Figure 4: Summary of larval destinations. The numbers shown correlate with the quadrants
depicted in Figure 1.
Quadrant 1, chemical; Quadrant 2, control; Quadrant 3, visual; Quadrant 4; visual
and chemical.
Besides this information, we had additional questions. One of those questions is
"Is there a correlation between when the larvae were fed and if they made a
choice?" We fed larvae twice each day, in the morning and early afternoon.
Although we did not plan to feed larvae at different intervals before testing them,
our schedules were such that about half of the larvae were tested in the morning
and half in the afternoon. We did not feed larvae immediately before testing them,
so those tested in the morning had been fed the afternoon before (about 16 hours
prior) and those tested in the afternoon had been fed in the morning of the same
day (about 8 hours prior). We thought that the larvae fed 16 hours earlier may be
hungrier than the larvae fed 8 hours earlier and therefore more likely to reach
a quadrant faster. However, we found no correlation between when they were fed and
whether they made a choice (χ 2 = 1.91, 1 d.f., p > 0.1)
(Figure 5).
Figure 5: Observed number of larvae entering various quadrants after 8 or 16 hours
of feeding.
The last question we tested was "Is there a correlation between the way the
caterpillars faced and the way they went?" We found that there was no correlation
between the way the caterpillars faced and the way they went (χ 2
= 7.64, 9 d.f., p >0.1) (Table 1). This means that the larvae actually
chose which direction they went, and we did not determine it by facing them in a
particular direction at the start of each trial.
|
|
Direction of Travel |
|
Q1 |
Q2 |
Q3 |
Q4 |
|
Direction Larva Faced Initially |
Q1 |
7 |
2 |
0 |
5 |
|
Q2 |
4 |
2 |
0 |
1 |
|
Q3 |
9 |
0 |
0 |
3 |
|
Q4 |
9 |
1 |
1 |
5 |
Table 1: Summary of number of larvae found in various quadrants and the direction
they faced.
Discussion
Many of the larvae we tested remained in the middle portion of the Terrarri-quad
during the ten- minute period. We were not sure why the larvae did not make a choice.

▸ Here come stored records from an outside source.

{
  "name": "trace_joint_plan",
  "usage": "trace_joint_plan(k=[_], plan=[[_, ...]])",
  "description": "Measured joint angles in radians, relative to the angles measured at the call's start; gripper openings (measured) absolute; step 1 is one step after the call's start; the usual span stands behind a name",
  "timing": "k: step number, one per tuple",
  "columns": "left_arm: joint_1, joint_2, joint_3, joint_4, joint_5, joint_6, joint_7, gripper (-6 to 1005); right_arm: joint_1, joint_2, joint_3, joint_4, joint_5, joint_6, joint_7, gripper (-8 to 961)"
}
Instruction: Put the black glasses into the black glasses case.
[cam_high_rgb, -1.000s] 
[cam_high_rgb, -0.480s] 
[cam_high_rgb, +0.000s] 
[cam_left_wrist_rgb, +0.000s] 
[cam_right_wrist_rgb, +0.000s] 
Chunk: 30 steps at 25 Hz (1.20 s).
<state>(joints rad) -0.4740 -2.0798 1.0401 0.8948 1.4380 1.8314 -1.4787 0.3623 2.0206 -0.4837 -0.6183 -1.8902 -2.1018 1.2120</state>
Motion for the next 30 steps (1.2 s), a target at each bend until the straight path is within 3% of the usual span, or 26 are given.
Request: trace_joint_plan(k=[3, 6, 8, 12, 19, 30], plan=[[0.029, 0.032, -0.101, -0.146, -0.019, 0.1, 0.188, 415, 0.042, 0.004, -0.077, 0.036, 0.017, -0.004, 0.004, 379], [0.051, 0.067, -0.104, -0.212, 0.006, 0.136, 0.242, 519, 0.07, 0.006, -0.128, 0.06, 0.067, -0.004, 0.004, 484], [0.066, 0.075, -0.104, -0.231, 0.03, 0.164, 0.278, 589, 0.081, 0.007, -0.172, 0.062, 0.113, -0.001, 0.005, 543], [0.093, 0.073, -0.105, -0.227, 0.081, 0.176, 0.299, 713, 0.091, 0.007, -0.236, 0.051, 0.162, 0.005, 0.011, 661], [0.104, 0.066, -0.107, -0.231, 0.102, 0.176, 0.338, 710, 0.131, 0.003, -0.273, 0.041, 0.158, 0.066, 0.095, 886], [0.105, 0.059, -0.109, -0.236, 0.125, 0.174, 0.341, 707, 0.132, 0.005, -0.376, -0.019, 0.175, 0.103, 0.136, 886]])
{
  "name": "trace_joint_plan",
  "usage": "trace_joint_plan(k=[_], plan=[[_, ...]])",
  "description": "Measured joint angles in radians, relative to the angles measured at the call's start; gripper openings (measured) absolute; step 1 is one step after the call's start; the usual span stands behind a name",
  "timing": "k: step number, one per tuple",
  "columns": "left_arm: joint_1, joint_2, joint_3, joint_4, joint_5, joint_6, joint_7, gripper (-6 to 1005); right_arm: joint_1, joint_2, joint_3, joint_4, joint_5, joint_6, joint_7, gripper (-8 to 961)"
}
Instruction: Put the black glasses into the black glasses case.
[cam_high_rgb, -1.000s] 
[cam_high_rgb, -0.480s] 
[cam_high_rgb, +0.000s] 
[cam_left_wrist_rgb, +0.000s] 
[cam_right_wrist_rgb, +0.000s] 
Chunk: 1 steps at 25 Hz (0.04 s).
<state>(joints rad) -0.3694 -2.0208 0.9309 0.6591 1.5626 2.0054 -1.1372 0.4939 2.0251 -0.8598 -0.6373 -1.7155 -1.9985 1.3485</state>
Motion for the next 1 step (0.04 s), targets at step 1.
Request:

It may have been because they were not very hungry, or maybe they were ready
to molt at the time of the experiment. The larvae could have possibly been a little
"stunned" by the new environment. Also, we do not know why most of the
larvae that made a choice went to the 1st quadrant, which was the chemical
only quadrant. It may have been because they were attracted to the opaque wall of
the 1st quadrant. It could have been because chemical cues are the most
important, but that leaves the question of why more larvae went to the quadrant
with only chemical cues than the quadrant with both chemical and visual cues. Although
fewer larvae went to quadrant 4 (both visual and chemical cues) than to the chemical
cue only quadrant, more chose the quadrant with both cues than the quadrants with
either visual only or neither cue. These data suggest that while larvae might have
been attracted to the opaque wall of the chemical only quadrant, there were important
differences between the quadrants with and without chemical cues. This supports
the hypothesis that monarch larvae use mainly chemical stimuli to find milkweed.
In conclusion, we have learned that monarch larvae probably use chemical stimuli
as their main method of finding milkweed plants. We think they use chemical stimuli
because the larvae’s eyes are not developmentally advanced enough to create
a complete image; therefore, they must rely on chemical cues.
Acknowledgments
The Texas Military Institute MS Monarch Team would like to thank:
- The National Science Foundation for providin a grant that allowed us to study
Danaus plexippus
- Michelle Solensky for helping us with our statistical analysis and other experimental
difficulties
- Karen Oberhauser for running the Monarch Workshops
- Bill Calvert for co-running the Monarch Workshops
- Leland Goertz and Art Evans for being our sponsors and building the Terrari-quad
- Mary Kennedy for helping us raise the larvae and providing the opportunity for
us to learn science
- Allison Mifflin, Adrianne Borrego, Kathryn Willingham, Sarah Vellom, and Jennifer
Bowes for helping us raise the larvae
- Sandy Rodie for creating a garden with milkweed in it
- Texas Military Institute for allowing us to study monarch butterflies
Literature Cited
Scott, James A. 1986. The Butterflies of North America. Stanford, CA: Stanford
University Press, pp. 38-41.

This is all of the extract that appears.